Using SAS and Python to model cancer cell clusters
Most high school students wouldn't think to pick up SAS for use in their science fair projects, but Richa has an edge: her uncle works for SAS as a research statistician. However, you don't need an inside connection to get access to SAS for learning. In Richa's case, she used SAS University Edition hosted on AWS -- nothing to install, easy to access, and free to use for any learner.
Since she didn't have real data that represent the makeup of a tumor, Richa created simulations of the cancer cells, their different types and proximity to each other in a 3D model. With this data in hand, she could use cluster analysis (PROC CLUSTER with Ward's method and then PROC TREE) to analyze a distant matrix that she computed. The result shows how close cancer cells of the same type are positioned in proximity. With that information, it's possible to design a biopsy that captures a highly variable collection of cells.
Richa then used the Python package plotly to visualize the 3D model of her cell map. (I didn't have the heart to tell her that she could accomplish this in SAS with PROC SGPLOT -- some things you just have to learn for yourself.)

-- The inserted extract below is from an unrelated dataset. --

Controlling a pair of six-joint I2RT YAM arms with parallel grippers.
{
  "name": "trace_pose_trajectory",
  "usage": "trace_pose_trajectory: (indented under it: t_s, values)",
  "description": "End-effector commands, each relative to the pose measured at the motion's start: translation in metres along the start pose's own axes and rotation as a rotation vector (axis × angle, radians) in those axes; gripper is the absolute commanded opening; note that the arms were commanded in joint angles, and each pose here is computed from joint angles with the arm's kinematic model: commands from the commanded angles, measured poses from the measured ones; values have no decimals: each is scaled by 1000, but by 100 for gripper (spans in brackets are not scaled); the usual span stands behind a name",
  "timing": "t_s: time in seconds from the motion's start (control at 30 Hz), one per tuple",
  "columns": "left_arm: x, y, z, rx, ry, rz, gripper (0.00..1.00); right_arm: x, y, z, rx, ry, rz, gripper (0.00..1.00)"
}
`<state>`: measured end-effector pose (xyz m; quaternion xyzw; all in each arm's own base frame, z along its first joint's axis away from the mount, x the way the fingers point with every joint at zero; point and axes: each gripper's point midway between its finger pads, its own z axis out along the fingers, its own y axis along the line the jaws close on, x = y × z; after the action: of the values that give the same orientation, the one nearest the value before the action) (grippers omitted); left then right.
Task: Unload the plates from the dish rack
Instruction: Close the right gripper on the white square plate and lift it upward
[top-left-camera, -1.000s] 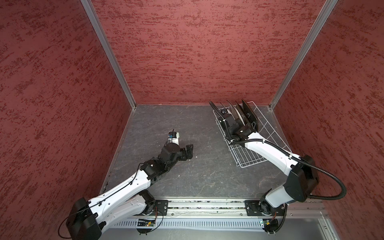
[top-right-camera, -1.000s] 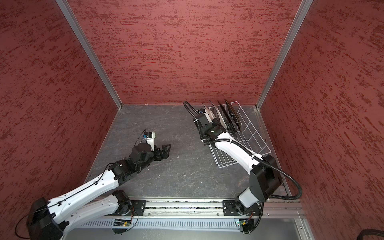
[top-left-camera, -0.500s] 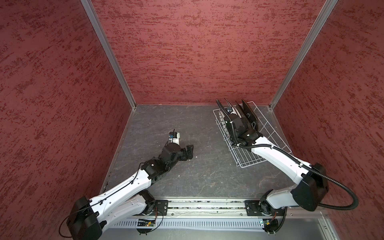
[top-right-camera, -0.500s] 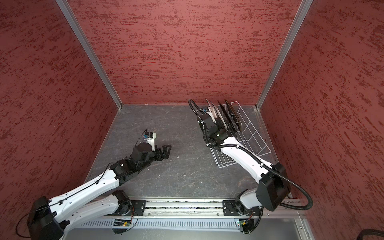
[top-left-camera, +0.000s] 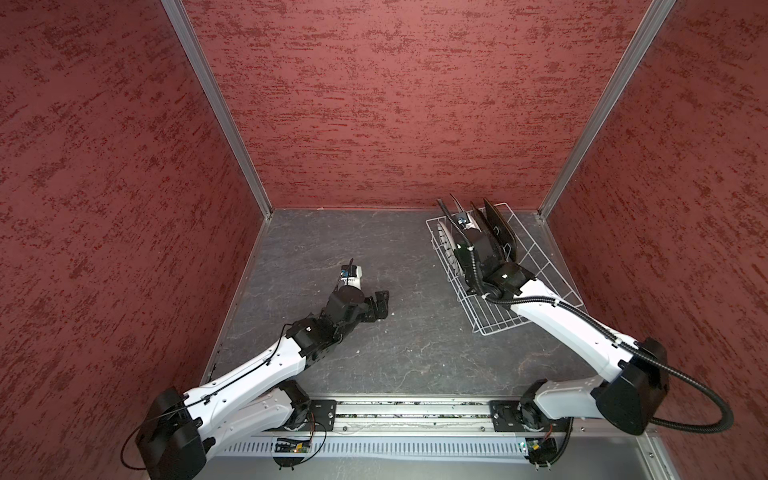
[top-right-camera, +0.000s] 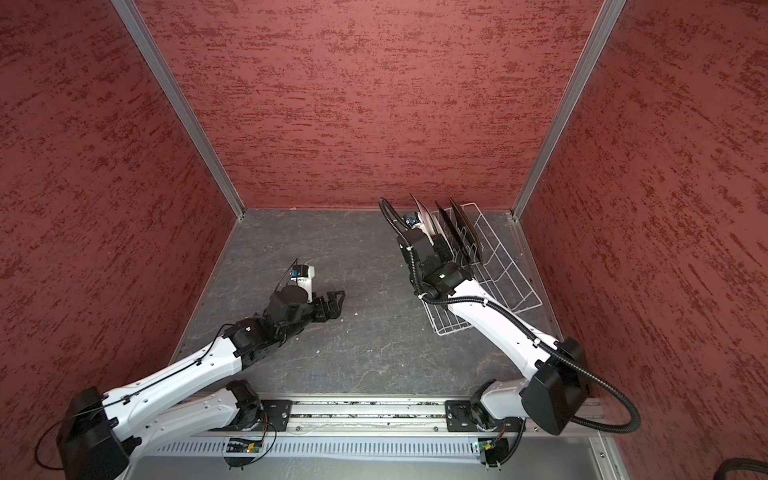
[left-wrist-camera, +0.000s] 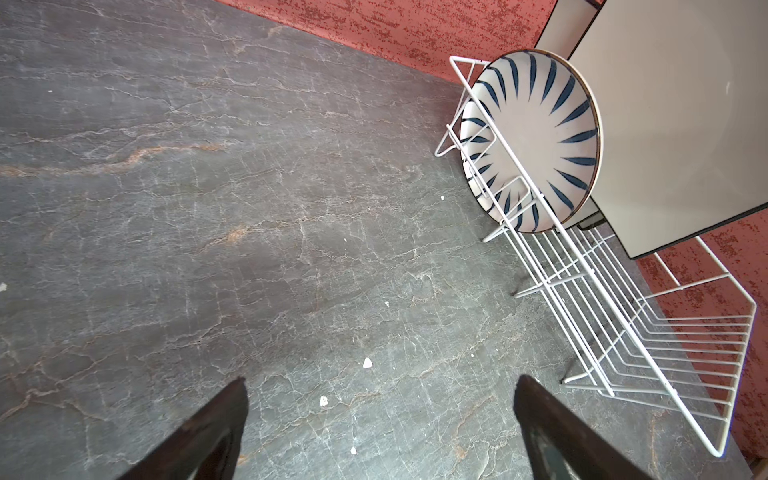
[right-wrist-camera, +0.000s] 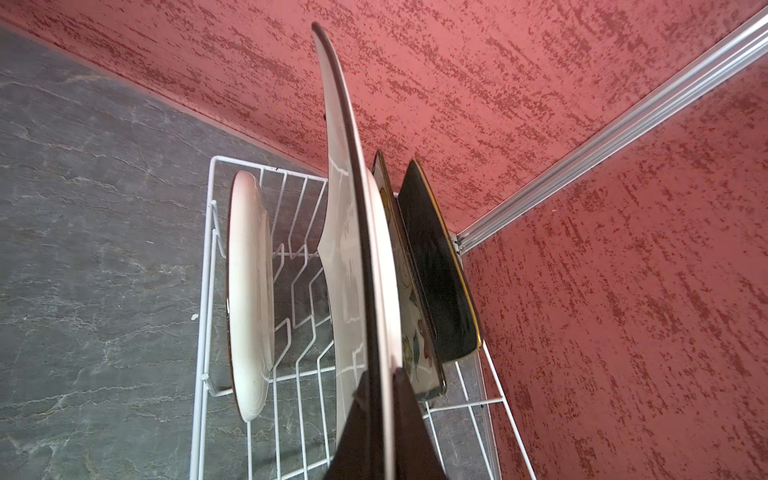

A bright future -- for all of us
Clearly, Richa is an extremely accomplished young woman. When I asked about her college plans for next year, she told me that she has a long list of "stretch schools" that she's looking at. I'm having a difficult time understanding what constitutes a "stretch" for Richa -- I'm certain that any institution would love to have her.
Richa's accomplishments make me feel optimism for her, but also for the rest of us. As a father of three daughters, I'm encouraged to see young women enter technical fields and be successful. SAS is among the elite technology companies that work to close the analytics skills gap by providing free software, education, and mentoring. Throughout the Analytics Experience 2018 conference, I've heard from many attendees who also saw Richa's talk -- they were similarly impressed and inspired. Presentations like Richa's deliver on the conference tagline: "Analytics redefines innovation. You redefine the future."